Question

In Figure, what is the potential difference ${V_d} - {V_c}$ between point d and c if ${E_1} = 0.4V$, ${E_2} = 1.0V$ ,${R_1} = {R_2} = 10\Omega$, and ${R_3} = 5.0\Omega$, and the battery is ideal.

Answer 1

Here we have to find the potential difference between the two terminals d and c. First we will find the values of their difference current in diffract branches of the circuit using the given information. Then after taking two different paths one is branch d to b to c and the other one is d to c hence from that we will get two same potential difference values for both the way.

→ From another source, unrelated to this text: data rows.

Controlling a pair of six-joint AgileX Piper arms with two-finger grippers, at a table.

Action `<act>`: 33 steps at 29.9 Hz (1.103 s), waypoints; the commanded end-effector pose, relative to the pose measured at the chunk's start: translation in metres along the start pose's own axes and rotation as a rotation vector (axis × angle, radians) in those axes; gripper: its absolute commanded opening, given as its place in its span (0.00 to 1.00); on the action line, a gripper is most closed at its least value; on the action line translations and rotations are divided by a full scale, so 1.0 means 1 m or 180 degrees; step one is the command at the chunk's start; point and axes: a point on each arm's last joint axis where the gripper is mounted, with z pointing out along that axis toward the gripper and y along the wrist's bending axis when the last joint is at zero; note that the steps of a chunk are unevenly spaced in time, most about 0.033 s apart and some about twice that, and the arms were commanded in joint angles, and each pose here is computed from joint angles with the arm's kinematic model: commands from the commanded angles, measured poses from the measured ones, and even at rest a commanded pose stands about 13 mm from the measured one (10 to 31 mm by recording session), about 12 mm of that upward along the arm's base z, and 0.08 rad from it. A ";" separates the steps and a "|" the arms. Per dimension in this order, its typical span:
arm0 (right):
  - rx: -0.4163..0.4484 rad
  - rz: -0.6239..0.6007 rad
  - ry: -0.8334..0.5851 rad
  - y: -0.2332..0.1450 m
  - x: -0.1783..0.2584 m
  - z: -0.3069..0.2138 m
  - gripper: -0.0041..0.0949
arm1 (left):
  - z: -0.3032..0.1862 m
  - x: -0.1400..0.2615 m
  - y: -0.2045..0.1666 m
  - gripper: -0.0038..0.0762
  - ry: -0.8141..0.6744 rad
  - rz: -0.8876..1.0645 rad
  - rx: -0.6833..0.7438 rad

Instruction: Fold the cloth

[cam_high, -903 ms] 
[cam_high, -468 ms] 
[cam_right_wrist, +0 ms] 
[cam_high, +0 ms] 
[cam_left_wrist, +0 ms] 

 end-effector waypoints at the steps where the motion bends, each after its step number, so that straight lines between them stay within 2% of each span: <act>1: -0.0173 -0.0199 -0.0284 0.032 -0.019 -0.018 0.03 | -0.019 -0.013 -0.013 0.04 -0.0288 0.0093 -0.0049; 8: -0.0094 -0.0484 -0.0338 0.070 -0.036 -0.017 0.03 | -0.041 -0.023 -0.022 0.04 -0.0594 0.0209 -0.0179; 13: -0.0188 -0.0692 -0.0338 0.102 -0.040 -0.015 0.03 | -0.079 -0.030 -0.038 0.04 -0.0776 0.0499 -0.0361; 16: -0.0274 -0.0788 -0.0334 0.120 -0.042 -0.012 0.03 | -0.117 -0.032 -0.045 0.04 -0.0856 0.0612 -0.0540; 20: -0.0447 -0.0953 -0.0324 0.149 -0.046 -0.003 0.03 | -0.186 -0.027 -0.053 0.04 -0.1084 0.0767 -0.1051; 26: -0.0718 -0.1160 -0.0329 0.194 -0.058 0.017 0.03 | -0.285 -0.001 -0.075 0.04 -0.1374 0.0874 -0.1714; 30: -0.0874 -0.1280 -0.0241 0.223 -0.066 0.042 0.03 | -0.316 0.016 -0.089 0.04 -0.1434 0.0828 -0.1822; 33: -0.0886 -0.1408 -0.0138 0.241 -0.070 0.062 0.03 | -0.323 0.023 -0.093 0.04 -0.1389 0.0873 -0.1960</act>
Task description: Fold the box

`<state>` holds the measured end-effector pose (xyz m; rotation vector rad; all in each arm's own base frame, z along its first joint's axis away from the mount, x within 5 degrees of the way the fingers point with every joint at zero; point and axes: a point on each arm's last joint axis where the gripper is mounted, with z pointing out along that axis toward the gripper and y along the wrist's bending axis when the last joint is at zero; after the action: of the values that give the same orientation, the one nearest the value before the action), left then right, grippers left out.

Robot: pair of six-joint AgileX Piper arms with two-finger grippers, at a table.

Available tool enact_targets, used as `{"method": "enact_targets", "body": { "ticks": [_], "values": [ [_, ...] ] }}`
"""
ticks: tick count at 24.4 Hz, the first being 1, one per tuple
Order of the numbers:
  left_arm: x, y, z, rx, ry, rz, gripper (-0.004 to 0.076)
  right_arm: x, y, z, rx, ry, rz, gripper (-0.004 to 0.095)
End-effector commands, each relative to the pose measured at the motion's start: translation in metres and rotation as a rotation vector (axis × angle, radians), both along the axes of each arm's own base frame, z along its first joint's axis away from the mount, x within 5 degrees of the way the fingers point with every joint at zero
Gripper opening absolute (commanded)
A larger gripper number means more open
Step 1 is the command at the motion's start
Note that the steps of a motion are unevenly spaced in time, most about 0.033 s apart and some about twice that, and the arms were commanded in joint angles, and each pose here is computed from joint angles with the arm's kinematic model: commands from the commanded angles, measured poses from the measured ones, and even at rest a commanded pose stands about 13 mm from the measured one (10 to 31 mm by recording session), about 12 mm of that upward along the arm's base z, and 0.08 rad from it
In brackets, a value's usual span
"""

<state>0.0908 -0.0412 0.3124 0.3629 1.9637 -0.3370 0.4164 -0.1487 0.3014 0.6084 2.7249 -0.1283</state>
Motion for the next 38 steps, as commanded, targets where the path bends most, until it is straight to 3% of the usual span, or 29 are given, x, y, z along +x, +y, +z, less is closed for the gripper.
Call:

Complete step by step answer:
As per the given problem we have a figure where ${E_1} = 4.0V$, ${E_2} = 1.0V$ ,${R_1} = {R_2} = 10\Omega$, and ${R_3} = 5.0\Omega$, and the battery is ideal.Now we need to calculate the value of potential difference ${V_d} - {V_c}$ between point d and c.Now from the above given figure we can write,
${i_1} = \dfrac{{{E_1}\left( {{R_2} + {R_3}} \right) - {E_2}{R_3}}}{{{R_1}{R_2} + {R_2}{R_3} + {R_1}{R_3}}}$
We know,
${E_1} = 4.0V$
$\Rightarrow {E_2} = 1.0V$
$\Rightarrow {R_1} = {R_2} = 10\Omega$
$\Rightarrow {R_3} = 5.0\Omega$

Now putting the given values we will get,
${i_1} = \dfrac{{\left( {4.0V} \right)\left( {10\Omega + 5\Omega } \right) - \left( {1.0V} \right)\left( {5\Omega } \right)}}{{\left( {10\Omega } \right)\left( {10\Omega } \right) + \left( {10\Omega } \right)\left( {5\Omega } \right) + \left( {10\Omega } \right)\left( {5\Omega } \right)}}$
On further solving and simplifying we will get,
${i_1} = 0.275A$
Similarly from the figure we can write,
${i_2} = \dfrac{{{E_1}{R_3} - {E_2}\left( {{R_1} + {R_2}} \right)}}{{{R_1}{R_2} + {R_2}{R_3} + {R_1}{R_3}}}$
We know,
${E_1} = 4.0V$
$\Rightarrow {E_2} = 1.0V$
$\Rightarrow {R_1} = {R_2} = 10\Omega$
$\Rightarrow {R_3} = 5.0\Omega$

Now putting the given values we will get,
${i_2} = \dfrac{{\left( {4.0V} \right)\left( {5\Omega } \right) - \left( {1.0V} \right)\left( {10\Omega + 5\Omega } \right)}}{{\left( {10\Omega } \right)\left( {10\Omega } \right) + \left( {10\Omega } \right)\left( {5\Omega } \right) + \left( {10\Omega } \right)\left( {5\Omega } \right)}}$
On further solving and simplifying we will get,
${i_2} = 0.025A$
Now from the figure we can write,
${i_3} = {i_2} - {i_1} = 0.025A - 0.275A = - 0.250A$
Now to find the potential differ,
We can two different oath two calculate the potential difference

Case I: From point d to b to c we will get,
${V_d} + {i_3}{R_3} + {E_2} = {V_c}$
We know,
${i_3} = - 0.250A$
$\Rightarrow {R_3} = 5.0\Omega$
$\Rightarrow {E_2} = 1.0V$
Now putting the known value we will get,
${V_d} + \left( { - 0.250A} \right)\left( {5\Omega } \right) + 1.0V = {V_c}$
On soling we will get,
${V_d} - 0.250V = {V_c}$
On rearranging we will get,
${V_d} - {V_c} = 0.250V$

Case II: From point d to c we will get,
${V_d} - {i_2}{R_2} = {V_c}$
We know,
${i_2} = 0.025A$
$\Rightarrow {R_2} = 10\Omega$
Now putting the known value we will get,
${V_d} - \left( {0.025A} \right)\left( {10\Omega } \right) = {V_c}$
On soling we will get,
${V_d} - 0.250V = {V_c}$
On rearranging we will get,
$\therefore {V_d} - {V_c} = 0.250V$

Hence,the potential difference ${V_d} - {V_c}$ between point d and c is 0.250 V.

Note: Remember that potential difference is the difference in the amount of energy that a charge carrier has between two points in a circuit as in this equation the two points are d and c. Note that whatever the path the current has travelled, the potential difference between that point will always remain the same and it is measured in terms of voltage.